It’s a strange time as a Syracuse fan to watch the demoralizing saga of Carmelo Anthony. It’s not even Thanksgiving and already the Rockets have cut bait, looking to move on after just a few measly weeks of basketball. Then to add insult to ignominy, in its first game after Melo’s release, Houston plays its best hoops, drubbing the Dubs 107-86. In fact, after the Rockets decided to push Anthony out, they won four in a row and had their best offensive performance of the year, 132-112 over the Kings.
What does it all mean? Mike D’Antoni and Daryl Morey insist Carmelo’s attitude was great. They’ve told anyone who would listen Anthony did exactly what was asked of him. This apparently wasn’t about a poor attitude or clashing with coaching. This was simply because they all tried to make it work, and couldn’t (whatever that alludes to). The Rockets were losing games, and Melo was going to be getting less time, and that daily fascination would continually create a headache for the team.
Okay, maybe. Perhaps when a polarizing Hall of Famer like Melo, especially one as popular with players as he is, no longer has it he must be treated with kid gloves. But even so, how does Orange Nation reconcile with their favorite son being an NBA punching bag? The only person to deliver a national title to Syracuse in hoops (granted with plenty of help from teammates), the guy who’s name glistens on the state-of-the-art practice facility, whose number hangs in the rafters, is now just an easy NBA joke.

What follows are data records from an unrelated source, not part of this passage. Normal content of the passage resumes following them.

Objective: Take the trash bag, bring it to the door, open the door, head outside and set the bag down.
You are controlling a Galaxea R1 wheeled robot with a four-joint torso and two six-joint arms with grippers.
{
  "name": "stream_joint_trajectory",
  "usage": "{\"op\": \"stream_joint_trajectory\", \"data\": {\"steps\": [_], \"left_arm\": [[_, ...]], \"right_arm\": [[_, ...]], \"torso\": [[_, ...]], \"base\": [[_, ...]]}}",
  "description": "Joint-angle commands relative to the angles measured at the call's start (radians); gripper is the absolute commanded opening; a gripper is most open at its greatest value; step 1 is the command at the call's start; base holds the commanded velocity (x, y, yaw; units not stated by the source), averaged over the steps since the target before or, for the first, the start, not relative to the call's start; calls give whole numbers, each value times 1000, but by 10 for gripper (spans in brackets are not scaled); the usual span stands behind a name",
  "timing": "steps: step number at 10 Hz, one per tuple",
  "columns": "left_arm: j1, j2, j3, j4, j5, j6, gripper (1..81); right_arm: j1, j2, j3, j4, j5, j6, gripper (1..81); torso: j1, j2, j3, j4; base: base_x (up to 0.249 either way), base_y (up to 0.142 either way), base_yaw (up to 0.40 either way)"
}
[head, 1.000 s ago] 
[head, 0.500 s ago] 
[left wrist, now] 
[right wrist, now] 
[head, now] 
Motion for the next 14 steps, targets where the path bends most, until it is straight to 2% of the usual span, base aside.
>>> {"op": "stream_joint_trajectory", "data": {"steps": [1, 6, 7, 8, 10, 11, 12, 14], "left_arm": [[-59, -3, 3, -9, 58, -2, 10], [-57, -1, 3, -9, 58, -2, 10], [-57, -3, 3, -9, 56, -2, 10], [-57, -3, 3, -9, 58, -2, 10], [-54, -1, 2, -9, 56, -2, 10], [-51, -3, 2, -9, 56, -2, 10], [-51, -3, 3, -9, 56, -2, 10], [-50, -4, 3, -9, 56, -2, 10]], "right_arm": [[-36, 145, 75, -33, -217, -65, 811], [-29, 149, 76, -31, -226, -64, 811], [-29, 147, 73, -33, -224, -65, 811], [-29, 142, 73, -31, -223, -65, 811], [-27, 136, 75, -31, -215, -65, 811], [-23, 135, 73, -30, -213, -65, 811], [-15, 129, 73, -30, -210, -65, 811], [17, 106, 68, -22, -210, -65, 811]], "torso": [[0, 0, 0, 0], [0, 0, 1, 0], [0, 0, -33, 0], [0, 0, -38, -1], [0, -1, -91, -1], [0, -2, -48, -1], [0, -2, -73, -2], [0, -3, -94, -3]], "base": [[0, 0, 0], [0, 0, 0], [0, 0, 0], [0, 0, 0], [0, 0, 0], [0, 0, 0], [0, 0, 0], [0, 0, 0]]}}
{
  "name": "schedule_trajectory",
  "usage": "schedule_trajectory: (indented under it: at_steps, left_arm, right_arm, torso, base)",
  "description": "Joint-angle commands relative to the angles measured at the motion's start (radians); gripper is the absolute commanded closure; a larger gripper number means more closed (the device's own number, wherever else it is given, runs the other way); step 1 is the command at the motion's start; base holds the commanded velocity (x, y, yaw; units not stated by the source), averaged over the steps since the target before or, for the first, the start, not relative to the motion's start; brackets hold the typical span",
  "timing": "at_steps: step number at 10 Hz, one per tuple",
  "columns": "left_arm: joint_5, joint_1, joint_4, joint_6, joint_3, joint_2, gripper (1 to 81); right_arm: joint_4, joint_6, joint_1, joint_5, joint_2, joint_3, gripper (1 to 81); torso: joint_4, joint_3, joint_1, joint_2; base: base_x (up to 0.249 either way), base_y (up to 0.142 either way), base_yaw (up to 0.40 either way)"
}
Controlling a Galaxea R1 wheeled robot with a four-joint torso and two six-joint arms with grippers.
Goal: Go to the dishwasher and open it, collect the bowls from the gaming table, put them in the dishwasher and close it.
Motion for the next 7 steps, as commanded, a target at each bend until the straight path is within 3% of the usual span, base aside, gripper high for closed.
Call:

For every player that seems to love Melo (including some of the greatest and most influential in the league – LeBron, CP3, D-Wade), there’s equally as many moments of getting ripped by people in the league. Phil Jackson famously tore him down in New York, hoping to get him to drop his no-trade clause. His former coach George Karl said he was “the biggest conundrum” he ever had, “a user of people, addicted to the spotlight.” This was at the same time Karl made news for suggesting steroid (https://anabolicenergy.me/injectable-steroids/) use was widespread in the NBA. Even Jim Boeheim has added fuel to the fire. He has lashed out at critics on social media. It has never been a smooth ride for Carmelo.
Now after just ten games with the Rockets, he’ll be looking for work again. This after a tortured season in Oklahoma City where everything went wrong. That after poisoned final years in New York. Which followed the toxic end in Denver. Syracuse fans remember the banner, the wonderful run to a title in 2003, and it doesn’t seem to fit. How does a guy like that end up with an NBA career like this? It never makes much sense, except when you assume for Melo, it can always get worse.